Just recently I seem to have been playing too much of a part in other people's lives to get anywhere with my own. Even now, here in WF, it's happening. So, to get a life, specifically my own, I need to recede into my personal world and get on with my solitary projects, like writing maybe, but even that may have been a distraction. For me "Get a life" actually means to become far more introvert. Figure that out. In fact one could replace the expression with "Be more selfish," which is something that I constantly urge my angel to do. I wonder if she's ever going to finish that waistcoat that she's making for me. She's been grumbling over it all day today, so I hope so. She hasn't got a life at the moment. Gardening is her life and there's not much that she can do at present. She blooms in the run-up to spring.


----------



## dither (Jan 2, 2016)

Kevin said:


> this place is like one of the little tables outside the coffeehouse. Have to drag a chair over sometimes. Sometimes there's only one person around.



France is renowned for that, must be the most amazing experience.


----------



## Aquarius (Jan 3, 2016)

I have been there.

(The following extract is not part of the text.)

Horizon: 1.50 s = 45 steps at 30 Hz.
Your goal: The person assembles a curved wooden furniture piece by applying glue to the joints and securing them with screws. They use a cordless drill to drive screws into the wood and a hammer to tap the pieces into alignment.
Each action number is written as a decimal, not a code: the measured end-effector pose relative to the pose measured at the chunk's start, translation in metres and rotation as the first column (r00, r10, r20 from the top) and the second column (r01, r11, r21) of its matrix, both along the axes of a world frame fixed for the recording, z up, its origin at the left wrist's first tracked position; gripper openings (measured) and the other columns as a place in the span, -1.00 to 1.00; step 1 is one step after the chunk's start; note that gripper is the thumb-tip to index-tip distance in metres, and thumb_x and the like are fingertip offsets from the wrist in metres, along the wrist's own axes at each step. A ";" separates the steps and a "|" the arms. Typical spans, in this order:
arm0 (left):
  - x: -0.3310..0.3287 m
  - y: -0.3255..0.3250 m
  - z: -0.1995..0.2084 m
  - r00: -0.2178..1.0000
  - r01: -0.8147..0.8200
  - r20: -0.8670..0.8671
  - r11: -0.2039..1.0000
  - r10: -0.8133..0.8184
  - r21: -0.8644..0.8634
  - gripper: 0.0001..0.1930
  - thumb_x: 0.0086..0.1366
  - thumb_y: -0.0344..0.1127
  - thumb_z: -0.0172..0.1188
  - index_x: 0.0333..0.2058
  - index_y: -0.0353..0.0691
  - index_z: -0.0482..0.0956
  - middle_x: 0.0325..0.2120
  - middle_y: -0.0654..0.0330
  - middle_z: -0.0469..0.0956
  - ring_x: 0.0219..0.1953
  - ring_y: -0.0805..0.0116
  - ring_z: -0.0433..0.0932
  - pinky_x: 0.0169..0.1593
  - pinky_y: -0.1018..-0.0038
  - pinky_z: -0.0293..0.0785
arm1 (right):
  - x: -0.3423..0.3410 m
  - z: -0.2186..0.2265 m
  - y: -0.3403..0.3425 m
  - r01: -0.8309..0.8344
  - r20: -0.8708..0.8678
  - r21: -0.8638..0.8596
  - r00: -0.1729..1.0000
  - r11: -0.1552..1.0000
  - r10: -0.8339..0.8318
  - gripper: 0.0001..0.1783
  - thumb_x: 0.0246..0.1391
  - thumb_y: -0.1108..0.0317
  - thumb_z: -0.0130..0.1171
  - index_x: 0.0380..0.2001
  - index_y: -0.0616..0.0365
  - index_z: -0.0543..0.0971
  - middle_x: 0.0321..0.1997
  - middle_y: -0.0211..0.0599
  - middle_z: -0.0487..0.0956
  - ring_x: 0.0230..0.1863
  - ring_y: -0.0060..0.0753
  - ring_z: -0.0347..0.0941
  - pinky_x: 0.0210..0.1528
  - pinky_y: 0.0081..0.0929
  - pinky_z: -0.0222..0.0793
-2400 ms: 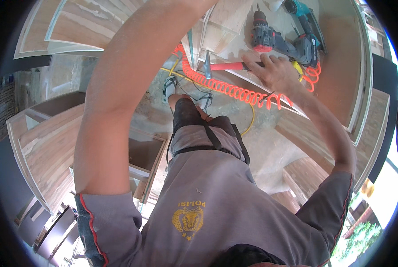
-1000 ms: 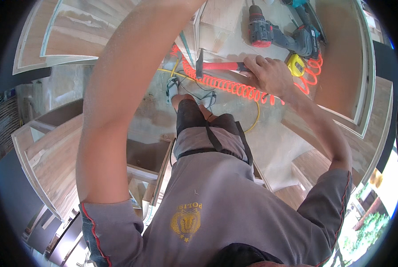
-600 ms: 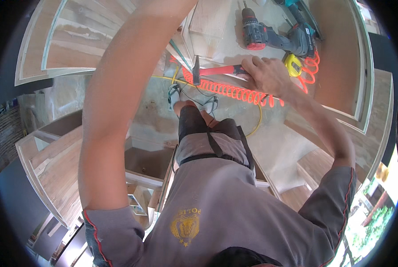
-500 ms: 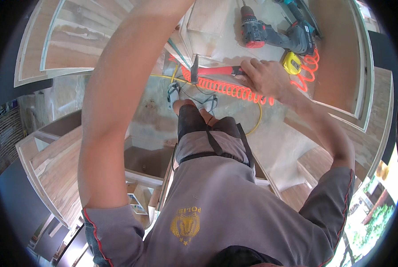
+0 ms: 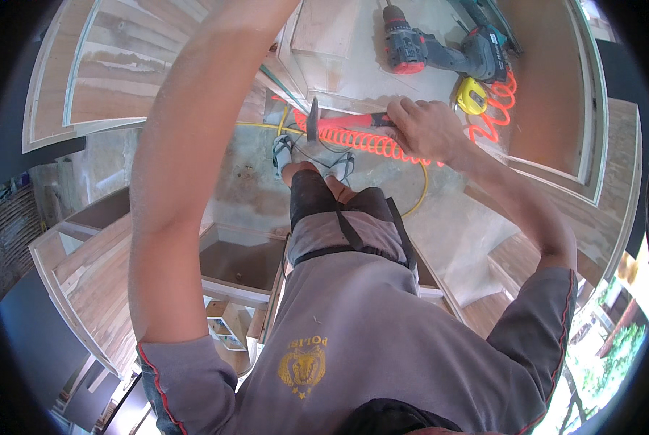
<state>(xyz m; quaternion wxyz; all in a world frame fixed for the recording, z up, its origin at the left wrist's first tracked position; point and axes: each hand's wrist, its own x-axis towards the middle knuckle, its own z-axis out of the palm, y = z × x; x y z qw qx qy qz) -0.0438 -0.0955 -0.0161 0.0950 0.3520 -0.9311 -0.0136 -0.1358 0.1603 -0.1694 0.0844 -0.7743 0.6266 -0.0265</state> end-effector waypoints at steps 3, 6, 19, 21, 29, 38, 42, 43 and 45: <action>0.001 0.000 0.000 1.000 0.002 -0.014 0.999 -0.003 -0.036 -0.30 0.08 0.01 0.29 0.14 -0.34 0.56 0.38 -0.25 0.18 0.40 -0.28 0.19 0.36 0.10 0.32 | 0.002 0.000 0.008 -0.153 -0.049 -0.016 0.987 0.988 0.153 -0.55 0.27 -0.10 0.08 -0.21 0.12 0.43 -0.34 -0.21 0.54 -0.39 -0.09 0.59 -0.43 -0.18 0.49; 0.001 0.001 0.001 1.000 0.011 -0.012 1.000 -0.011 -0.023 -0.31 0.08 0.01 0.29 0.12 -0.36 0.57 0.38 -0.23 0.19 0.39 -0.29 0.21 0.35 0.09 0.32 | 0.001 0.001 0.010 -0.260 -0.070 -0.020 0.964 0.965 0.258 -0.53 0.28 -0.11 0.05 -0.22 0.14 0.45 -0.35 -0.22 0.53 -0.38 -0.12 0.59 -0.39 -0.20 0.50; -0.003 -0.004 0.001 1.000 0.002 0.021 0.999 -0.001 -0.035 -0.30 0.08 0.07 0.31 0.10 -0.33 0.58 0.37 -0.20 0.19 0.39 -0.26 0.19 0.36 0.08 0.29 | -0.017 0.031 -0.010 -0.330 -0.088 -0.046 0.941 0.943 0.326 -0.58 0.15 -0.05 0.17 -0.22 0.09 0.46 -0.40 -0.30 0.51 -0.37 -0.18 0.55 -0.39 -0.23 0.43; -0.003 -0.005 -0.002 1.000 0.004 0.012 0.999 -0.004 -0.047 -0.31 0.08 0.06 0.32 0.09 -0.32 0.59 0.35 -0.20 0.22 0.37 -0.26 0.22 0.35 0.08 0.31 | -0.024 0.036 -0.013 -0.380 -0.085 -0.084 0.924 0.921 0.374 -0.57 0.16 -0.07 0.17 -0.21 0.08 0.45 -0.40 -0.29 0.51 -0.38 -0.19 0.55 -0.39 -0.23 0.44; 0.001 0.006 0.005 0.999 0.035 -0.006 0.997 -0.036 -0.075 -0.33 0.08 0.05 0.30 0.08 -0.32 0.60 0.27 -0.17 0.31 0.29 -0.24 0.31 0.31 0.06 0.35 | -0.021 0.036 -0.017 -0.107 -0.050 -0.148 0.994 0.983 0.100 -0.56 0.20 -0.09 0.15 -0.22 0.09 0.45 -0.41 -0.27 0.53 -0.40 -0.18 0.59 -0.43 -0.19 0.47; -0.005 -0.005 0.000 1.000 0.014 0.010 0.998 -0.013 -0.067 -0.32 0.08 0.04 0.28 0.10 -0.33 0.57 0.31 -0.21 0.28 0.34 -0.26 0.26 0.34 0.05 0.30 | -0.023 0.035 -0.011 -0.051 -0.013 -0.108 0.999 0.993 0.050 -0.58 0.23 -0.07 0.13 -0.24 0.11 0.44 -0.43 -0.26 0.52 -0.47 -0.10 0.57 -0.50 -0.19 0.42; -0.008 -0.005 0.000 0.999 0.043 0.008 0.999 -0.043 -0.003 -0.32 0.08 0.05 0.29 0.09 -0.33 0.58 0.30 -0.22 0.30 0.34 -0.24 0.27 0.35 0.04 0.28 | -0.031 0.040 0.011 -0.040 0.077 -0.183 0.996 0.982 0.055 -0.57 0.16 -0.08 0.21 -0.31 0.10 0.45 -0.48 -0.29 0.45 -0.50 -0.12 0.51 -0.49 -0.20 0.37; -0.003 -0.003 0.003 1.000 0.020 0.008 1.000 -0.020 -0.015 -0.32 0.07 0.05 0.30 0.08 -0.33 0.59 0.29 -0.22 0.31 0.34 -0.23 0.27 0.35 0.05 0.28 | -0.028 0.040 0.018 -0.035 0.085 -0.230 0.995 0.973 0.056 -0.55 0.17 -0.10 0.20 -0.30 0.10 0.45 -0.49 -0.30 0.46 -0.52 -0.13 0.51 -0.50 -0.20 0.37; -0.007 0.004 0.009 0.998 0.023 0.062 1.000 -0.023 -0.001 -0.30 0.06 0.04 0.31 0.10 -0.34 0.57 0.29 -0.23 0.29 0.34 -0.23 0.25 0.35 0.06 0.27 | -0.024 0.040 0.040 0.095 0.128 -0.271 0.990 0.958 -0.061 -0.55 0.17 -0.09 0.22 -0.28 0.11 0.47 -0.51 -0.31 0.47 -0.54 -0.14 0.52 -0.52 -0.22 0.37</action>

It wasn't all that spectacular.


----------



## dither (Jan 3, 2016)

Oh Aquarius,
don't say that.

How is it that a person can so love/yearn for something that he will know?

I have such feelings for that place.


----------



## Kevin (Jan 3, 2016)

> I have such feelings for that place.


 Place hurt my neck... but then I'm very interested in architecture. It's a great walking town, with a great subway (Metro). I'm from a place that is neither, only in bits...


 There's a little market in our little spec of town with exactly four businesses, one of which is rarely open. Every Saturday and Sunday morning the owner of the market, Roy from India, comes and opens at 8. A little later Gary, from Australia arrives and he and Roy _shoot the breeze. _Sometimes Guy (from Quebec I think) comes a little later... or his wife (damn it, what's her name? sorry, no disrespect...) She's Costa Rican. The locals come in and out, mostly to buy cigarettes, a cup of coffee, or their first bottle. Cyclists come through, too , as we're one of the edge routes of the Valley. 

They're all Americans now, Roy and the others, been here longer than twenty years... we discuss the price of oil and the economy, issis, the Taliban, how to construct a gazebo, where to get the best... Gary was once a pro boxer. Roy came here with nothing. Guy was in Viet Nam. His wife... well, I don't know, but she's very nice, intelligent...


----------



## Aquarius (Jan 3, 2016)

Several years ago I visited Paris in the spring. The city itself was one of the greatest disappointments of my life. For starters we arrived in the middle of a taxi strike and there was utter chaos on the roads.


----------



## LOLeah (Jan 3, 2016)

Am I the only one who has never associated "get a life" with introversion? lol I know plenty of introverts who live interesting, fulfilling lives.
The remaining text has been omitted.